In the early months of 2014, a group of about 30 corporate lawyers, coal lobbyists and Republican political strategists began meeting regularly in the headquarters of the U.S. Chamber of Commerce, often, according to some of the participants, in a conference room overlooking the White House. Their task was to start devising a legal strategy for dismantling the climate change regulations they feared were coming from President Obama.

The group — headed in part by Roger R. Martella Jr., a top environmental official in the George W. Bush administration, and Peter Glaser, a prominent Washington lobbyist — was getting an early start.

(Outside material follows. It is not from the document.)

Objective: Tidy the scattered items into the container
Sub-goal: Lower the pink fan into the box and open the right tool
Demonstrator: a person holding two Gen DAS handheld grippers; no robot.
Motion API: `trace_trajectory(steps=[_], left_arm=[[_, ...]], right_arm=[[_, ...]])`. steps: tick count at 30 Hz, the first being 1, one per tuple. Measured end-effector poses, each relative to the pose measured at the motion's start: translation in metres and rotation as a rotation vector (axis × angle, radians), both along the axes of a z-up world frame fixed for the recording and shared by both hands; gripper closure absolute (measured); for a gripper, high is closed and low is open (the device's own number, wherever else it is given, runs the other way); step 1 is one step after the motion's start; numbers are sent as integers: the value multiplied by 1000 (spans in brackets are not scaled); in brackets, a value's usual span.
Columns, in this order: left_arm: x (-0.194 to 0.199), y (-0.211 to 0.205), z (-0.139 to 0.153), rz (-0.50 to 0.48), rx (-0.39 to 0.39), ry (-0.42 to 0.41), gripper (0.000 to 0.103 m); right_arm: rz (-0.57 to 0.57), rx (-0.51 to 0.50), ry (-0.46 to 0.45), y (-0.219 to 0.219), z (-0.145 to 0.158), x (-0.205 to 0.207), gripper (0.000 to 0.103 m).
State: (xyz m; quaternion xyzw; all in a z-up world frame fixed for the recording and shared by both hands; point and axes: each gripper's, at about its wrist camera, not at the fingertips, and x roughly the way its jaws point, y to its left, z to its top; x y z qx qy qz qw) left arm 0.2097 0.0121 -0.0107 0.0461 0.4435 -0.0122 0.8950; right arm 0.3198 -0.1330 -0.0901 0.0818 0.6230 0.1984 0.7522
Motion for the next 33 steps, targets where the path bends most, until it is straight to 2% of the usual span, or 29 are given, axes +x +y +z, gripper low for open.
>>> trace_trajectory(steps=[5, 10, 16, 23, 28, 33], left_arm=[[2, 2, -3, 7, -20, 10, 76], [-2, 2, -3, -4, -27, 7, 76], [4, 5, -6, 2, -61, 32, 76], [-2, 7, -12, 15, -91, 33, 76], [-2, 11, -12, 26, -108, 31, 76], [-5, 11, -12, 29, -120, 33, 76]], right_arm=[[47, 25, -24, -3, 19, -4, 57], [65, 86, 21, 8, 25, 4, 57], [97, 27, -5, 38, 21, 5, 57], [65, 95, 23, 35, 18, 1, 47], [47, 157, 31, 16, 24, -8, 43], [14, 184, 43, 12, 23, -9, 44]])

By the time Mr. Obama announced the regulations at the White House on Monday, the small group that had begun its work at the Chamber of Commerce had expanded into a vast network of lawyers and lobbyists ranging from state capitols to Capitol Hill, aided by Republican governors and congressional leaders. And their plan was to challenge Mr. Obama at every opportunity and take the fight against what, if enacted, would be one of his signature accomplishments to the Supreme Court.

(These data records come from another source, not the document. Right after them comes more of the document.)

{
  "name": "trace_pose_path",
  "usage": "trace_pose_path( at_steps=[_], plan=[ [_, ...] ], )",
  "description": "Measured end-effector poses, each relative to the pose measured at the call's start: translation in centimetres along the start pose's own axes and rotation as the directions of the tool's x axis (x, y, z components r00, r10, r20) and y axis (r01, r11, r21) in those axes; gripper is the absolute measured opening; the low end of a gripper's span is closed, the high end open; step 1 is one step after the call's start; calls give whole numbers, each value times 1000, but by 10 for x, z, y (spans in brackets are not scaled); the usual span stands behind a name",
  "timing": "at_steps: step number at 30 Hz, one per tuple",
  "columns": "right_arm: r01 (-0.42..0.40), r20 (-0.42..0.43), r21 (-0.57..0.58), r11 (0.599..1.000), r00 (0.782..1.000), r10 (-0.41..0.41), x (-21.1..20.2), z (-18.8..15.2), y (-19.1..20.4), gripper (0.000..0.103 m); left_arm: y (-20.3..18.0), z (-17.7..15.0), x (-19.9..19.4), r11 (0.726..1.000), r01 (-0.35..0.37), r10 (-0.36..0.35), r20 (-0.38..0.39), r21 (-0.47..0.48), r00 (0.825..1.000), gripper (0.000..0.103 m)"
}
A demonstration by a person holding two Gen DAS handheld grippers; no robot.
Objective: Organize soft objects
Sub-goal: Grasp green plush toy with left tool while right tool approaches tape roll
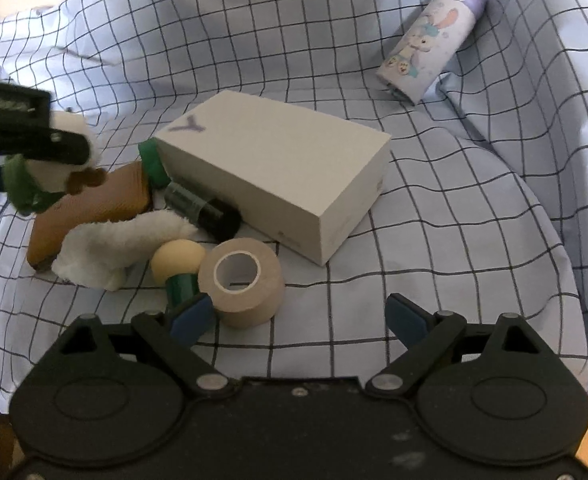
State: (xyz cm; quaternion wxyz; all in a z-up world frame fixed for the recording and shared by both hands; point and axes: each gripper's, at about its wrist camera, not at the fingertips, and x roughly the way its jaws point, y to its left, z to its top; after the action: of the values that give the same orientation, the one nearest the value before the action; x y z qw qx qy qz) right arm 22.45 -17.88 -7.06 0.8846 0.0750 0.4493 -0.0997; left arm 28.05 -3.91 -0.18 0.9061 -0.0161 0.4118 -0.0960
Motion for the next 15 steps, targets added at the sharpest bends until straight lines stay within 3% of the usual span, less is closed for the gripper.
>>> trace_pose_path(
  at_steps=[6, 15],
  plan=[
    [24, 8, -39, 999, 1000, -24, 8, 5, 11, 93, 15, -15, -11, 999, -32, 32, -1, -22, 999, 65],
    [51, 2, -72, 996, 999, -51, 23, 12, 19, 89, 26, -36, -19, 998, -22, 20, -38, -51, 999, 65]
  ],
)
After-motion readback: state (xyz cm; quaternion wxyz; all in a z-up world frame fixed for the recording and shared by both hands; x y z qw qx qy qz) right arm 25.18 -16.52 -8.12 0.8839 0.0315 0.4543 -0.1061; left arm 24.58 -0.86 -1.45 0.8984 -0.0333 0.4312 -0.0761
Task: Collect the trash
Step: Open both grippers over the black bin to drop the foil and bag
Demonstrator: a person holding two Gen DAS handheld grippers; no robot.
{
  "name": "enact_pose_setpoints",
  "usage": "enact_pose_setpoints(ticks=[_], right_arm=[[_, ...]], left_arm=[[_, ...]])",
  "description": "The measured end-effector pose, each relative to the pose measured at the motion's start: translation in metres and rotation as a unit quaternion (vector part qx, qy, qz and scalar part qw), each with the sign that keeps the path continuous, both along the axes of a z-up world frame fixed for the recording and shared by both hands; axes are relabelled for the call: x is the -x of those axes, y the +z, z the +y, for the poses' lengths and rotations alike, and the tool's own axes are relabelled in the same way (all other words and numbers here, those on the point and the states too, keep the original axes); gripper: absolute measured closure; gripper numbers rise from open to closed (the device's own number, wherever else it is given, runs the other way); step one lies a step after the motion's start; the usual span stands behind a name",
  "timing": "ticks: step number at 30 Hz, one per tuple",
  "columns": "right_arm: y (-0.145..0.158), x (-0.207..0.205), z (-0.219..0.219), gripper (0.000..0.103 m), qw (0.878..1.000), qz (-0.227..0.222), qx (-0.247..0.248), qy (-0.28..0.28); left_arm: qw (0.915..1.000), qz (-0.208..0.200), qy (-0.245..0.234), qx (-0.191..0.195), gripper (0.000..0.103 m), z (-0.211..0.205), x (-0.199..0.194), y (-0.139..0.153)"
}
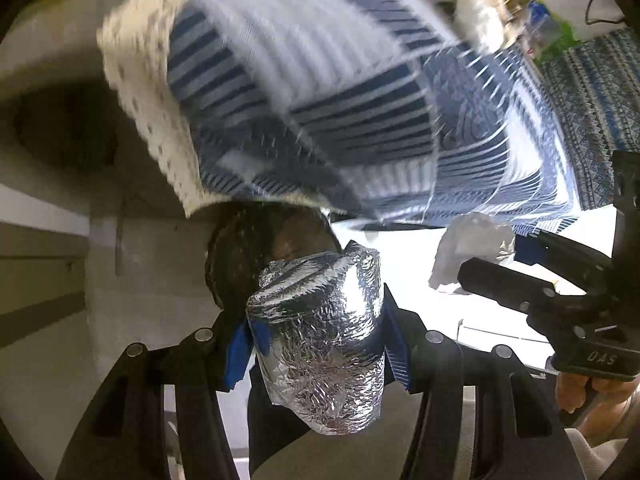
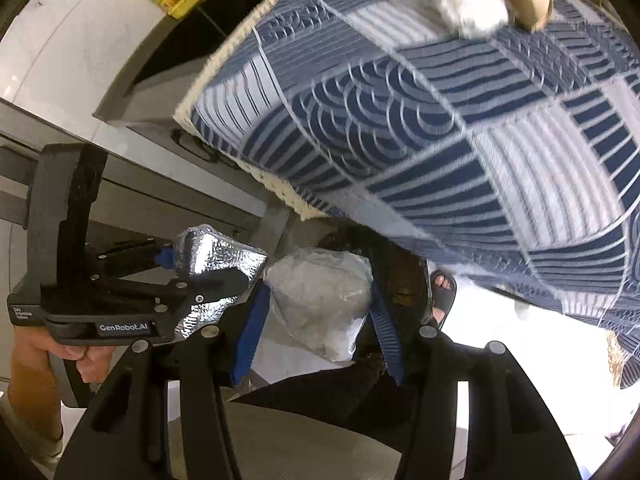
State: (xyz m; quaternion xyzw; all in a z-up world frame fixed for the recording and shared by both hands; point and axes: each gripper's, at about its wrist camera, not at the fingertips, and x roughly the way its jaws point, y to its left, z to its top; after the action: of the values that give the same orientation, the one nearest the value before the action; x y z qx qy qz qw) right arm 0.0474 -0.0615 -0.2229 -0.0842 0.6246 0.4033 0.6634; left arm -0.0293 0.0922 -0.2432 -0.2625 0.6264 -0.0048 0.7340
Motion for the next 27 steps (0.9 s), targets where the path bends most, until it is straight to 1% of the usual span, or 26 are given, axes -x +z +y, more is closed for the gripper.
enact_pose_setpoints(ticks=[4,7,11,15,16,17,18,19,27], right_arm=[[-0.019,0.003,-0.005,0.051,1.0,0.014,0.014,0.001],[-0.034,0.003,-0.007,0.051,0.999,0.026,0.02,-0.004],[-0.048,0.003,-0.009,0.051,0.999,0.04,0.023,-0.01],[-0.052,0.003,-0.009,0.05,0.999,0.045,0.021,-0.013],[-0.055,0.0,-0.007,0.049,0.998,0.052,0.017,-0.013],[-0.056,-0.001,-0.005,0.041,0.998,0.061,0.009,-0.015],[-0.057,-0.004,-0.007,0.035,0.997,0.073,-0.004,-0.024],[-0.056,-0.006,-0.009,0.034,0.997,0.071,-0.008,-0.034],[-0.049,-0.018,-0.015,0.034,0.997,0.056,-0.004,-0.047]], left_arm=[[0.9997,0.021,0.011,0.011,0.049,-0.001,0.006,-0.026],[0.9991,0.031,0.022,0.016,0.049,-0.002,0.007,-0.039],[0.9987,0.039,0.025,0.021,0.049,-0.005,0.005,-0.053],[0.9981,0.048,0.031,0.024,0.048,-0.004,0.003,-0.061],[0.9979,0.053,0.029,0.025,0.046,-0.004,0.003,-0.063],[0.9976,0.058,0.03,0.023,0.044,-0.004,0.002,-0.065],[0.9972,0.065,0.033,0.016,0.035,-0.004,0.001,-0.068],[0.9969,0.069,0.034,0.011,0.03,-0.004,0.001,-0.069],[0.996,0.08,0.04,0.003,0.03,0.001,-0.001,-0.075]])
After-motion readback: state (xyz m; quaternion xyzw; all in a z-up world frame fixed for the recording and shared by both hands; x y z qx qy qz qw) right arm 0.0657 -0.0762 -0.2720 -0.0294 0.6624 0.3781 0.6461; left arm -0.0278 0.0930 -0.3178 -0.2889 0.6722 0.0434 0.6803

Within minutes of the announcement, West Virginia’s attorney general, Patrick Morrisey, stepped before a bank of cameras for a news conference at the Greenbrier resort in his home state. Flanked by Mike Duncan, the president of the American Coalition for Clean Coal Electricity, one of the nation’s top coal lobbying groups, and Greg Zoeller, the attorney general of Indiana, Mr. Morrisey announced that a group of at least 15 Republican state attorneys general were preparing to jointly file a legal challenge to Mr. Obama’s proposal.

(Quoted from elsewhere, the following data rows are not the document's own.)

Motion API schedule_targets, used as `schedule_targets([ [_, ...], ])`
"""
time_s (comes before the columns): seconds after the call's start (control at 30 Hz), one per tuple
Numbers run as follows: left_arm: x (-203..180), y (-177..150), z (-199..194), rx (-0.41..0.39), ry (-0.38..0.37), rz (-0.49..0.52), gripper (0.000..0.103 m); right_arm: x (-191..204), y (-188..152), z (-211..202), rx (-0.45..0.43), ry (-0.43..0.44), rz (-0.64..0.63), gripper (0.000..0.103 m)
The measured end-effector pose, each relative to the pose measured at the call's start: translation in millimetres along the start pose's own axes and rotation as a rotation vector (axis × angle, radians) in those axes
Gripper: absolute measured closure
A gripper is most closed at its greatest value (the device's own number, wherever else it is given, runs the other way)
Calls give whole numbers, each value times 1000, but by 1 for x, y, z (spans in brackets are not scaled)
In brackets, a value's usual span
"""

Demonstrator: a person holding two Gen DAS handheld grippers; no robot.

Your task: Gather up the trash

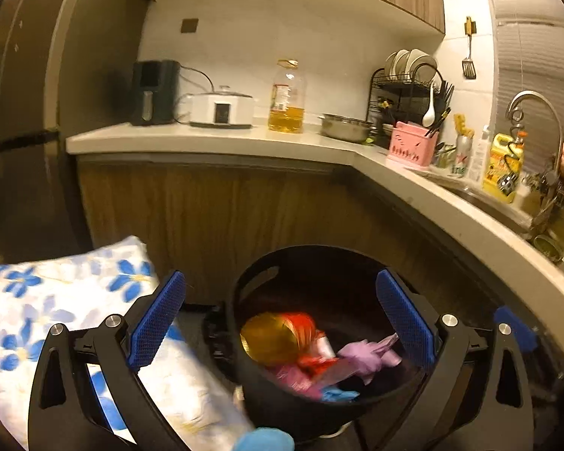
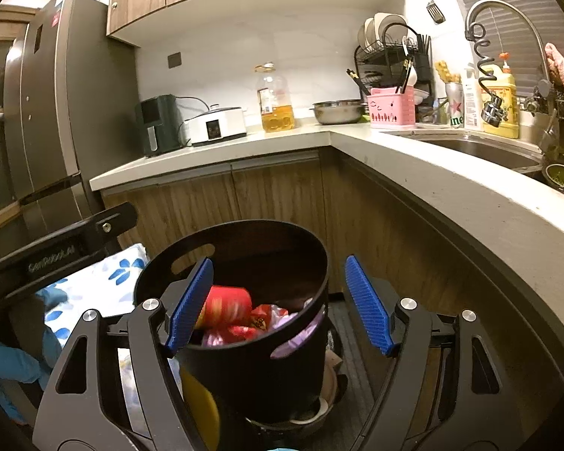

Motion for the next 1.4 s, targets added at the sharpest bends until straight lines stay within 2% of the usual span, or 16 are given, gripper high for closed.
schedule_targets([
  [0.13, 10, -16, -23, 47, 121, 56, 6, 6, -4, -17, 21, -12, -11, 23],
  [0.27, 24, -36, -57, 81, 160, 33, 6, 19, -8, -40, 30, 6, -22, 16],
  [0.43, 39, -49, -100, 94, 190, -2, 6, 38, -19, -75, 30, 2, -66, 11],
  [0.77, 48, -73, -170, 79, 224, -23, 6, 62, -44, -138, 31, 18, -102, 8],
  [1.17, 43, -95, -219, 52, 250, -22, 6, 67, -63, -183, 23, 17, -120, 7],
  [1.4, 44, -101, -233, 46, 255, -34, 6, 73, -68, -198, 4, 22, -140, 7],
])
Point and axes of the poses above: each gripper's, at about its wrist camera, not at the fingertips, and z roughly the way its jaws point, x to its left, y to its top, the point moved 3 cm from there along z, roughly the way its jaws point, and after that the axes turned 7 degrees about z, right-handed, at the moved point
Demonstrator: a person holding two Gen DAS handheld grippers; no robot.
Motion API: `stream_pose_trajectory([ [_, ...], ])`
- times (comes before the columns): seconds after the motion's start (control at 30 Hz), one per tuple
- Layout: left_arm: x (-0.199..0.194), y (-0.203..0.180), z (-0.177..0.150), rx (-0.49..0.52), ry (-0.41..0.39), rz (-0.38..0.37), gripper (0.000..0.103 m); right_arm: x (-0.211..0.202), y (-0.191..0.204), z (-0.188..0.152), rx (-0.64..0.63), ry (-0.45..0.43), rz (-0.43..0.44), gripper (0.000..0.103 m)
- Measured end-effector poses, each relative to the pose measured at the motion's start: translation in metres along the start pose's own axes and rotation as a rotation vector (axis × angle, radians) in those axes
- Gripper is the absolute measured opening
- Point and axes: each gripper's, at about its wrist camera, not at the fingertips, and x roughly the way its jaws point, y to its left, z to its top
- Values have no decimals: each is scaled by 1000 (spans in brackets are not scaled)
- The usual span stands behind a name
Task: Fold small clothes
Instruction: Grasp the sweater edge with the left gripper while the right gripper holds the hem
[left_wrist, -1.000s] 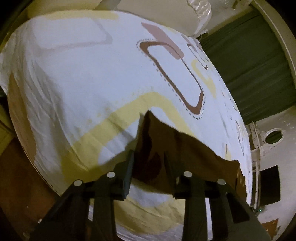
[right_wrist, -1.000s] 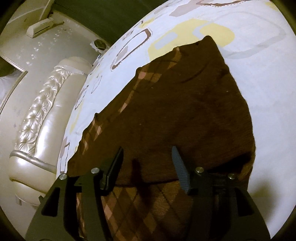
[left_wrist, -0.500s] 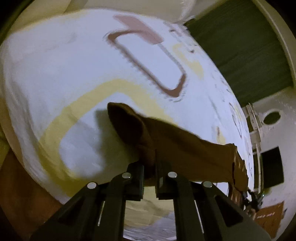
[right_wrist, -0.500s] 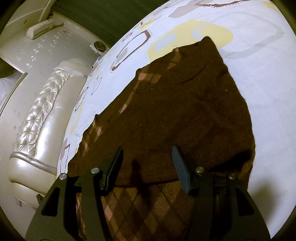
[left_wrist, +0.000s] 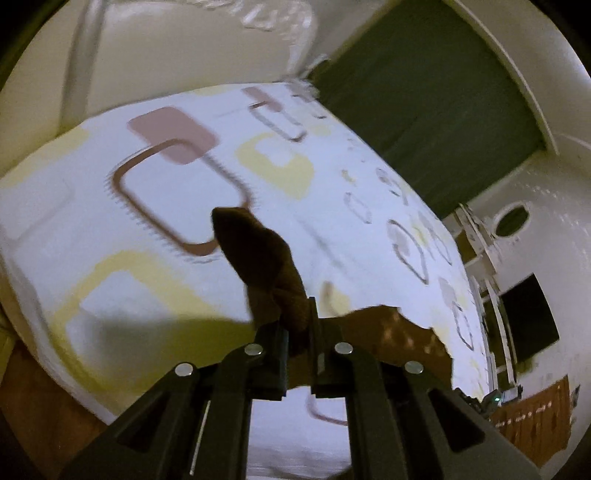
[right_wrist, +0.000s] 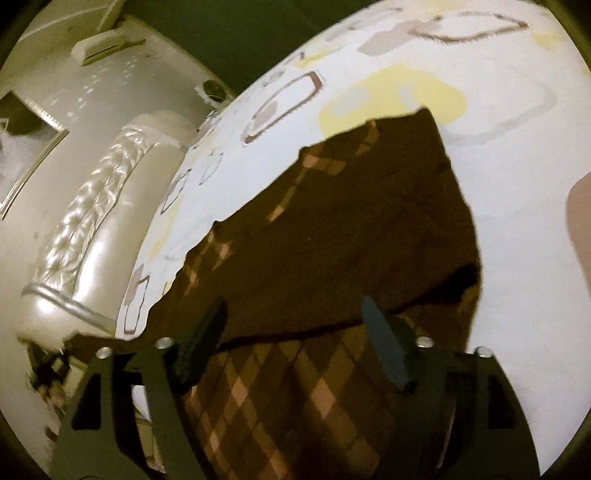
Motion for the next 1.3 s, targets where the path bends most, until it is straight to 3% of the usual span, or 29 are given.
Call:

“The final rule announced Monday blatantly disregards the rule of law and will severely harm West Virginia and the U.S. economy,” Mr. Morrisey said. “This rule represents the most far-reaching energy regulation in this nation’s history, drawn up by radical bureaucrats and based on an obscure, rarely used provision of the Clean Air Act.”

“Our coalition, in short order, will comprise of many states, consumers, mine workers, coal operators, utilities and businesses who are united in opposition to this radical and illegal policy,” he added.